Include in the output exactly the lines from the opening of the data through the line containing "Draw the outline of the <item>black robot left", and nothing more.

= = = = = = =

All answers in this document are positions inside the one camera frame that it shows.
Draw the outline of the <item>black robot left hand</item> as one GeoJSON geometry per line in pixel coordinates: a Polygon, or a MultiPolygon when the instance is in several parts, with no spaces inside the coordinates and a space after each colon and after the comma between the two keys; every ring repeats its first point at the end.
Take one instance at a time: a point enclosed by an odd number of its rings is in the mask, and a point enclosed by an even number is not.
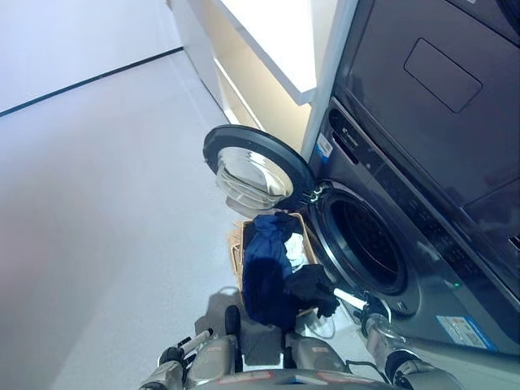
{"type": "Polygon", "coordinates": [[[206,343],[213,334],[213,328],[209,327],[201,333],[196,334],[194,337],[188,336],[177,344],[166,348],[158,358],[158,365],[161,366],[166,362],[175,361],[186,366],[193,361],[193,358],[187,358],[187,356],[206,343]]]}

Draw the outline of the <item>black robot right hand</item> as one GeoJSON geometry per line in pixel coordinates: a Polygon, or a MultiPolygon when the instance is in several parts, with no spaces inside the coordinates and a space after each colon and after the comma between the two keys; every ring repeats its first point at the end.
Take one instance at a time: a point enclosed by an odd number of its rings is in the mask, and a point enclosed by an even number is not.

= = = = = = =

## REPLY
All answers in this document are positions inside the one camera frame that it shows.
Draw the outline of the <item>black robot left hand</item> as one GeoJSON geometry per line in pixel coordinates: a Polygon, or a MultiPolygon when the instance is in several parts, with no spaces inside the coordinates and a space after each colon and after the comma between the two keys; every ring repeats its first point at the end.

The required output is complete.